Forces Additional Needs & Disability Forum (FANDF)
Welcome to the Forces Additional Needs & Disability Forum (FANDF). This is a support group for those in the military who have a family member with an additional need or disability.
Sign up for our email newsletter to get our latest news in your inbox
The FANDF Committee explores the issues surrounding the support provided for those with additional needs in the Service community. The FANDF will raise any issues with the appropriate people and organisations.
The FANDF provide families and individuals with an opportunity to discuss ways of ensuring that both children and adults with additional needs and disabilities have access to the best support available. A biennial Conference is held together with local events and the FANDF have produced the Additional Needs and Disability – A Guide for families.
Membership is free and open to:
- Parents of children with additional needs and disabilities from Service families.
- Partners/spouses of Service personnel with a disability
- Service personnel with a disability
A brief introduction from the FANDF Chair and Vice Chair
My name is Iza Gill and I took over as Chair of the FANDF at the 2014 Conference. I became a member after coming to the Conference in 2012, and joined the Committee about a year later.
I first heard about the FANDF after our son, who has a diagnosis of Asperger's syndrome, attended an Additional Needs & Disability Short Break at the Calvert Trust. His younger sister subsequently attended the Siblings' Break. Both children thoroughly enjoyed their holidays and gained great benefit from them. My husband is serving with the Army Medical Services and we currently live on Salisbury Plain.
I strongly feel that the lives of Forces Families are difficult enough without the extra problems of an Additional Need or Disability. The special circumstances which Forces Families endure - the constant upheaval of postings and uncertainty about the future, as well as being away from the support of friends and family - can lead to isolation. Sharing experiences with others who have been in similar situations can make a positive difference and make them feel less alone. I also feel that having a “voice” to communicate with those who can influence policy may help others who have to face such issues in the future. I hope that, through FANDF, we can make some changes for the better, as well as putting people in touch with each other or signposting them to people and information which may help them.

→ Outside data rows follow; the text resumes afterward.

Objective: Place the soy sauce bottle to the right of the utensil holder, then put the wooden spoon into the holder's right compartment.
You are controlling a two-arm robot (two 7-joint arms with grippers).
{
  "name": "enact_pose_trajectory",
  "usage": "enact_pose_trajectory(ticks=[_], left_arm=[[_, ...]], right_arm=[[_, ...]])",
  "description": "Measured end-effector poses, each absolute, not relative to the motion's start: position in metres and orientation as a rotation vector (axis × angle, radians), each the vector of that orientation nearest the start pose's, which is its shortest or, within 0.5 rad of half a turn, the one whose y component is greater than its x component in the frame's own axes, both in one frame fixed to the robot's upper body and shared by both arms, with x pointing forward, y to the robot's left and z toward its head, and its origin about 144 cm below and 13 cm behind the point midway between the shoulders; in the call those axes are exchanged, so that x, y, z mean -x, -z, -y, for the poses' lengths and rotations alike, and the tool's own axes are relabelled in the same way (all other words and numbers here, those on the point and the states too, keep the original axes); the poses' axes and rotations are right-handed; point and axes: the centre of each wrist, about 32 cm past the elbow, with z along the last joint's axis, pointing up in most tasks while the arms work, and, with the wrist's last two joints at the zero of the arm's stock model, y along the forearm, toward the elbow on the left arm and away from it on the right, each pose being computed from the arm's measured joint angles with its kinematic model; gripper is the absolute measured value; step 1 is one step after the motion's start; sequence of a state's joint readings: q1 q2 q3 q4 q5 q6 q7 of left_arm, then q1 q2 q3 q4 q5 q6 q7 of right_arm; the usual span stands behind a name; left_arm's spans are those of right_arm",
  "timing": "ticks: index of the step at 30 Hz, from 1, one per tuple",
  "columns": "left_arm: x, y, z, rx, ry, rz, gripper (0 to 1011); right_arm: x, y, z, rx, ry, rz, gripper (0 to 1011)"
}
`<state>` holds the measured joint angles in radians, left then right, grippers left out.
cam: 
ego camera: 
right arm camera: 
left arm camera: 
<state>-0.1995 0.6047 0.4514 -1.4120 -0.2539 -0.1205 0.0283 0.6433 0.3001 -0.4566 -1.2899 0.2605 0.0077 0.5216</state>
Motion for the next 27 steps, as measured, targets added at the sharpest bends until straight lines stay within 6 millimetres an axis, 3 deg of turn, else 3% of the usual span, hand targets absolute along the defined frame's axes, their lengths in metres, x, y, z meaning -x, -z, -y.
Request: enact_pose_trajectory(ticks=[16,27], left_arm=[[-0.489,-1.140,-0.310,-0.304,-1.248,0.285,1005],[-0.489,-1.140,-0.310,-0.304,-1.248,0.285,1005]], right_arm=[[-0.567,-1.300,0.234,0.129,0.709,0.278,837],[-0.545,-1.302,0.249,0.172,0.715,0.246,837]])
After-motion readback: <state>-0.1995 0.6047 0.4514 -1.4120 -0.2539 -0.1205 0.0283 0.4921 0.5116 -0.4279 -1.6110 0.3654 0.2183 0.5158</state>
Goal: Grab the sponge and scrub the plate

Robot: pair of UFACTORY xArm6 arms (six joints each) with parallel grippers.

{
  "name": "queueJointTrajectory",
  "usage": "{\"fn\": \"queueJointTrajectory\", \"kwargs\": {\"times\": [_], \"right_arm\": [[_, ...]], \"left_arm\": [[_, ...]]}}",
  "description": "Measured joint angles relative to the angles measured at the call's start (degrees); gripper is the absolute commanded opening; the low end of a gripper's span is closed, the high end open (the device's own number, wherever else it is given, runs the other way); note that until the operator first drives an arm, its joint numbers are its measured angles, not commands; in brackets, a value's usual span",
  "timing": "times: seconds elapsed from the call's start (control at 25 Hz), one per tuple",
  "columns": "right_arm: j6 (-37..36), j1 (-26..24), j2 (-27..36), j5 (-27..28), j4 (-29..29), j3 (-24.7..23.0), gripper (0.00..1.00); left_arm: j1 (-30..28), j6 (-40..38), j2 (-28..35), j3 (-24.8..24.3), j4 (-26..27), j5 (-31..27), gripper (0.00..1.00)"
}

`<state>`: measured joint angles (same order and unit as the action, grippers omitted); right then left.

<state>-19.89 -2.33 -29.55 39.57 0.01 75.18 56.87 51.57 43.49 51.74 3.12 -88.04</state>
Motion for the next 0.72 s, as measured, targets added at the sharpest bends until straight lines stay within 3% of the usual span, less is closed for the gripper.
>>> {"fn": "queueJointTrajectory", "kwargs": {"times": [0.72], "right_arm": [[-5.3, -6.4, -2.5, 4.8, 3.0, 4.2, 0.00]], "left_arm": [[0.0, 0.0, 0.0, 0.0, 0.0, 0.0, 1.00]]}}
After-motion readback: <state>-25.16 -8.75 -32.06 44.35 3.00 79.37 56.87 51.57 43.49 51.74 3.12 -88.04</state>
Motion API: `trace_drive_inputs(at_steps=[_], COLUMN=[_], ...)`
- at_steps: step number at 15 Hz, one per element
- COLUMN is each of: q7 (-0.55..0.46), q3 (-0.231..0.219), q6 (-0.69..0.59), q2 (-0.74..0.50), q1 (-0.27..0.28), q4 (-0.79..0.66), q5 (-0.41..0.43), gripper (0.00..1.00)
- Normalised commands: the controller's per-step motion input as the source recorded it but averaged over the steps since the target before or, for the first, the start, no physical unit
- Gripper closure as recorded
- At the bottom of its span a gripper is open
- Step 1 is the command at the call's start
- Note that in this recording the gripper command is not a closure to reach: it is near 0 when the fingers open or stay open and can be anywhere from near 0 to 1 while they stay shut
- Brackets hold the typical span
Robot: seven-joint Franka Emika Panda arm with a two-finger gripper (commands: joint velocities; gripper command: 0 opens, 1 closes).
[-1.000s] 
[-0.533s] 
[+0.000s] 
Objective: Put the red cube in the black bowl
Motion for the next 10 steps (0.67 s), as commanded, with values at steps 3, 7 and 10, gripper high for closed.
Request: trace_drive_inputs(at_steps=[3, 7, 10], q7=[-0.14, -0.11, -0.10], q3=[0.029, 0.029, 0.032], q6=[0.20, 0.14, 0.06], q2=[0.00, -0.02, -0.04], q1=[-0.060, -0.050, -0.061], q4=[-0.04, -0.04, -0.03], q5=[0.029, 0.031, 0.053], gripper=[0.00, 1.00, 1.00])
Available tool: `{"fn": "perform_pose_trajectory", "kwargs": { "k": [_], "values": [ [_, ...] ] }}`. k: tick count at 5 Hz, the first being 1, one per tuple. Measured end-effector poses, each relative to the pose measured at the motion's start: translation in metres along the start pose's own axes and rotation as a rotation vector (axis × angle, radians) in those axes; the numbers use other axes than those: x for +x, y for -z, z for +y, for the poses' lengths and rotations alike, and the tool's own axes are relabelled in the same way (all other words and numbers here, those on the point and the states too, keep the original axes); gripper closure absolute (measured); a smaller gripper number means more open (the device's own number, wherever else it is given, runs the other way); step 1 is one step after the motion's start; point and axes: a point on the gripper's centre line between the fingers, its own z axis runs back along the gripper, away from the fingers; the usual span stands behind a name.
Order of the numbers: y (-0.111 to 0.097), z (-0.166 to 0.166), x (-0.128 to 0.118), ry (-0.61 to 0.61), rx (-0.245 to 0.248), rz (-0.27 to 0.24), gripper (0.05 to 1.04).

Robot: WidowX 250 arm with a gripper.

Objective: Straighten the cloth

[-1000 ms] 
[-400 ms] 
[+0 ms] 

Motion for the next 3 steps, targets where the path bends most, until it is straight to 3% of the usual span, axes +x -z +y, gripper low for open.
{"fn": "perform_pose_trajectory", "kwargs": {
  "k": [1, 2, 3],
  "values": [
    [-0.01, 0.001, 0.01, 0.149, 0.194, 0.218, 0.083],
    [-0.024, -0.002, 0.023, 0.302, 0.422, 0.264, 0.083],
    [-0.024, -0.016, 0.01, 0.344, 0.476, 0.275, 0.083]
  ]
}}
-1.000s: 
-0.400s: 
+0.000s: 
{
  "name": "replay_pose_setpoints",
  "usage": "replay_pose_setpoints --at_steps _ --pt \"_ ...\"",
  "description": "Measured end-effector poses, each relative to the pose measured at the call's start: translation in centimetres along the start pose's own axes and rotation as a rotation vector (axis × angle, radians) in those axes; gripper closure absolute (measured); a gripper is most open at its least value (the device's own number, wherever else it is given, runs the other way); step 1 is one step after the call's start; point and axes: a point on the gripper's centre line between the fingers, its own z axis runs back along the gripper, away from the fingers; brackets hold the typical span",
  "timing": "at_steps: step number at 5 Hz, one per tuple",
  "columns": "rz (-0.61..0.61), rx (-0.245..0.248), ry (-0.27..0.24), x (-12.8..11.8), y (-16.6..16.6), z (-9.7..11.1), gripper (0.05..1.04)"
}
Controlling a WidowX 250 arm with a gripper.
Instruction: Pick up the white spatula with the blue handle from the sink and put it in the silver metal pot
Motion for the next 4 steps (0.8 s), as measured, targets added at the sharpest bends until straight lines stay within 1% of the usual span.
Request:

Hello my name is Michelle Earnshaw and I am married to Mark, a serving Army officer who works in the field of Mental Health; we have 2 children Matthew (13) and Alexander (11). Alexander was diagnosed as being Dyslexic and Dysgraphic in 2013 and was subsequently diagnosed as also being High Functioning Autistic in August 2014. As with many Service families we have found some schools and teaching staff to be more helpful and supportive than others in meeting Alexander’s additional needs. The level and range of both health service and local authority support has also varied greatly in different locations.
I became a member of the SSAFA FANDF after the boys attended the SSAFA short breaks, from which we have benefited enormously. Subsequently I applied to become a member of the FANDF committee after attending the FANDF conference at the MOD. One extremely rewarding aspect of my involvement on the committee was contributing to the organisation of the Spring Event at RAF Leaming in 2015. There is significant opportunity to develop further events such as these, in order to reach out to those families whose location or additional needs prevent them from closer involvement with, or access to support from the FANDF.
I am delighted to have been selected as Vice Chair for the FANDF committee. I welcome the opportunity to work with the Chair, the team at SSAFA and the FANDF members, as the committee continues to work on raising the profile of the FANDF and addressing the issues facing Service families with additional needs.